Attention VMware users! A critical security flaw discovered in the Enhanced Authentication Plugin (EAP) poses a significant threat to your data and system. This obsolete plugin, no longer supported by VMware, retains vulnerabilities that could allow attackers to gain unauthorized access and hijack privileged sessions. Immediate action is important to reduce these risks.
What is the EAP plugin?
The EAP plugin, once used to simplify login to the vSphere management interface, has been discontinued as of March 2021 due to security concerns and incompatibility with modern authentication standards. However, some organizations may still have it installed on their systems.

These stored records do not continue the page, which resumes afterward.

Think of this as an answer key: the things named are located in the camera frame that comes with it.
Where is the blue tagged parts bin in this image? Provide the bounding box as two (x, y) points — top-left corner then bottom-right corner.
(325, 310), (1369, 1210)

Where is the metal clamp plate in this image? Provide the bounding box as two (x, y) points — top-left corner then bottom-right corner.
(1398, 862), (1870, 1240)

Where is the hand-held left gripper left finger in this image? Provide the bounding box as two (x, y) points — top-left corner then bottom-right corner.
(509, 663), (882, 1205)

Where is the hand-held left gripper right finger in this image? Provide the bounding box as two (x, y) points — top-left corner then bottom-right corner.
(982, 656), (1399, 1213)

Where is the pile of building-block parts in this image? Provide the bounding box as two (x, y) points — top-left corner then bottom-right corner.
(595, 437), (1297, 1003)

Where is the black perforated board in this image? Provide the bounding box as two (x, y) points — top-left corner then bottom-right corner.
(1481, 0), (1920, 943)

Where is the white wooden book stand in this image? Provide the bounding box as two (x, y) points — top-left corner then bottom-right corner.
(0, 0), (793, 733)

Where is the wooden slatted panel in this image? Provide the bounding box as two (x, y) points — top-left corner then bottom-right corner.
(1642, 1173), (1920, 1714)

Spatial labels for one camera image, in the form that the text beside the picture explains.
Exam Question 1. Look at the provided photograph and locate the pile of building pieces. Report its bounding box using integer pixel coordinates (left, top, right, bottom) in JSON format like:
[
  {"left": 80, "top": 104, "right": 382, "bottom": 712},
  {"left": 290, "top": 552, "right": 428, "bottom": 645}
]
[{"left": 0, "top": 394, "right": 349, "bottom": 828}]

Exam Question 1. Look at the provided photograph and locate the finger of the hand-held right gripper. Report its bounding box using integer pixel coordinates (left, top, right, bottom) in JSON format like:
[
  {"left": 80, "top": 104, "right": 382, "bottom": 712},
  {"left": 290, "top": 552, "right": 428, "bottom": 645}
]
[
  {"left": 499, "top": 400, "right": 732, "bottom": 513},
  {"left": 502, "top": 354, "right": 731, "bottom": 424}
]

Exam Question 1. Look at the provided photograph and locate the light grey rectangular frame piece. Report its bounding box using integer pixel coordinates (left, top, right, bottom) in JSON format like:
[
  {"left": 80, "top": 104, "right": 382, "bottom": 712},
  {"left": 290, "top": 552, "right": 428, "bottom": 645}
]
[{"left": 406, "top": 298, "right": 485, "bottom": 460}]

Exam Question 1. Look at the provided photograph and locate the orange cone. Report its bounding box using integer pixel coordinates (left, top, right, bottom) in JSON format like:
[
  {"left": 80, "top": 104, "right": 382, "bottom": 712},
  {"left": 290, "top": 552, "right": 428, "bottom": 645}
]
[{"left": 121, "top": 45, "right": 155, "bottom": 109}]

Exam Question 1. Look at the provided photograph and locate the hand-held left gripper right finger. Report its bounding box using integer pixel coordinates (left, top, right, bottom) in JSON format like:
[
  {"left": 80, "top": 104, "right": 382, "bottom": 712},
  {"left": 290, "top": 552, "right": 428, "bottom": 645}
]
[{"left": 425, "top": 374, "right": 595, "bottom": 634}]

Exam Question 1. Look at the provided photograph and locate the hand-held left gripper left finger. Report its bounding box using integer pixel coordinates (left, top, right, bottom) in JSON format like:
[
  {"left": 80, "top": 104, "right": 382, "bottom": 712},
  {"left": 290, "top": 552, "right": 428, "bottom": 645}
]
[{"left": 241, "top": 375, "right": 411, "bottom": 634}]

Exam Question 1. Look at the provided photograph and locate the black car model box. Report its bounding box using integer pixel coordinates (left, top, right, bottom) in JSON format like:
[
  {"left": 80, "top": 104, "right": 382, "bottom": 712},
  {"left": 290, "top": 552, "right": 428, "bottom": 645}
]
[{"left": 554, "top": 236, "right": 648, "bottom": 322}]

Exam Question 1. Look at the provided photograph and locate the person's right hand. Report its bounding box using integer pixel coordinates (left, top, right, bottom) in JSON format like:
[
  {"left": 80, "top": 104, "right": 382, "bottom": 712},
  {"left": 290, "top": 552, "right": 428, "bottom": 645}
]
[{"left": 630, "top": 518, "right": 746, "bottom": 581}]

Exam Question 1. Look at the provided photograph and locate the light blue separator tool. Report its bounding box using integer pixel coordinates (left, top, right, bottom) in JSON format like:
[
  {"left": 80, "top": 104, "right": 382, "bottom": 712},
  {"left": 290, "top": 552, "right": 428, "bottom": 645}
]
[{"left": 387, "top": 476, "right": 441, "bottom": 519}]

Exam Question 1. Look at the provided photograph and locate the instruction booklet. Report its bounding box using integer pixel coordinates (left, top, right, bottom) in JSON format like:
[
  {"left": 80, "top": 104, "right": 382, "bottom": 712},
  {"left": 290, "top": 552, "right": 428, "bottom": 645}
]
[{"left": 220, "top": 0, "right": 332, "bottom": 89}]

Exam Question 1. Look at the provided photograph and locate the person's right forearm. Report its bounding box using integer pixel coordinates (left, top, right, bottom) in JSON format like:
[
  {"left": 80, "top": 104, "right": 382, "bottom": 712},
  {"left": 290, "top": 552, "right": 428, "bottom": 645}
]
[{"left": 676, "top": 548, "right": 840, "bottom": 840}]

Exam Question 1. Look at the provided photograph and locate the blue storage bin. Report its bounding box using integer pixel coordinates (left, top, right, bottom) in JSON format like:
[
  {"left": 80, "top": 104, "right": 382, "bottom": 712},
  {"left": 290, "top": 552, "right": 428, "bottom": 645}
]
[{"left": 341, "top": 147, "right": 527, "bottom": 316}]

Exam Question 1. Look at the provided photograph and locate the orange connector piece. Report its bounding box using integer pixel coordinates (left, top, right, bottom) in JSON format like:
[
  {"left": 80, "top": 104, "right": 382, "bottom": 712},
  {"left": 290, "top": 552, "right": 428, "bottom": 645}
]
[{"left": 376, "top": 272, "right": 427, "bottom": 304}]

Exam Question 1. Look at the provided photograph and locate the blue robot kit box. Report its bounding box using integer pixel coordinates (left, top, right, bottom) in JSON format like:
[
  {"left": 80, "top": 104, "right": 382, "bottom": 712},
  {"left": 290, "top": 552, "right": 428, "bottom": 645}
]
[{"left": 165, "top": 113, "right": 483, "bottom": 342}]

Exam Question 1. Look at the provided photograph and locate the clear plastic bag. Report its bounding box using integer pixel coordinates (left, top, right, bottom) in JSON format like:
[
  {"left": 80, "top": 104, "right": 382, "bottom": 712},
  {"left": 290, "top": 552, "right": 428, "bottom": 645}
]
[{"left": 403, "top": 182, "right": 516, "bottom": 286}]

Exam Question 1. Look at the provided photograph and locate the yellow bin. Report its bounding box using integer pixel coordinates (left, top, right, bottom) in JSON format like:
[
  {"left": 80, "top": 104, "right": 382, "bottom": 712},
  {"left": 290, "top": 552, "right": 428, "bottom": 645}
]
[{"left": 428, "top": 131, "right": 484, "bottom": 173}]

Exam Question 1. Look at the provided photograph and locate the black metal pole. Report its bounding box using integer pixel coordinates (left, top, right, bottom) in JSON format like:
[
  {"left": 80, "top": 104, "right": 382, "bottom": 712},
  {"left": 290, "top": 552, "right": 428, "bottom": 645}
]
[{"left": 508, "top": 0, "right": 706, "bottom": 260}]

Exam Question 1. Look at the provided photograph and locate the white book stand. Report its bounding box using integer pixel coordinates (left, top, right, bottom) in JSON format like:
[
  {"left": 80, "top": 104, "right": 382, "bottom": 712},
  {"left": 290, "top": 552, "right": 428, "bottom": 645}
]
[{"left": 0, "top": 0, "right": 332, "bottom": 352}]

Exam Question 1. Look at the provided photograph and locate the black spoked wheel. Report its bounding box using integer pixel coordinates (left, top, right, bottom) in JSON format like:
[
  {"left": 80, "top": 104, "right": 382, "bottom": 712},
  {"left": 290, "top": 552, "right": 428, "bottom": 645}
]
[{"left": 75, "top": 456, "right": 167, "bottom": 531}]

What are the vulnerabilities?
Two critical vulnerabilities have been identified in the EAP plugin:
- CVE-2024-22245 (Arbitrary Authentication Relay): This vulnerability allows attackers to trick users into requesting and relaying service tickets for unauthorized purposes. This could grant them access to sensitive resources and systems.
- CVE-2024-22250 (Session Hijack): This vulnerability allows attackers with local access to a system to hijack a privileged EAP session initiated by another user. This could grant them elevated privileges and complete control over the system.
Why is this important?
These vulnerabilities carry a high severity rating, indicating a significant risk to system security. By exploiting these vulnerabilities, attackers could gain access to confidential data, disrupt operations, and compromise sensitive systems.
What should you do?
VMware strongly recommends uninstalling the EAP plugin immediately. There is no patch available due to the plugin’s obsolete status and security risks. Follow these steps to uninstall the EAP plugin:
- Windows:
- Go to “Control Panel” > “Programs and Features”.
- Select “VMware Enhanced Authentication Plugin” and click “Uninstall”.
- macOS:
- Open “Finder” and go to “Applications”.
- Drag the “VMware Enhanced Authentication Plugin” icon to the Trash.
Additional resources:
- VMware Security Advisory VMSA-2024-0003: https://www.vmware.com/security/advisories/VMSA-2023-0022.html
- Knowledge Base Article: https://kb.vmware.com/s/article/96442
- Removing the deprecated VMware Enhanced Authentication Plugin (EAP): https://kb.vmware.com/s/article/96442
Stay informed
- Regularly check for security updates from VMware.
- Follow VMware’s social media channels and blog for security announcements.
- Subscribe to email alerts from VMware for critical security updates.
By taking immediate action to uninstall the EAP plugin, you can significantly reduce the risk of attacks and protect your valuable data and systems.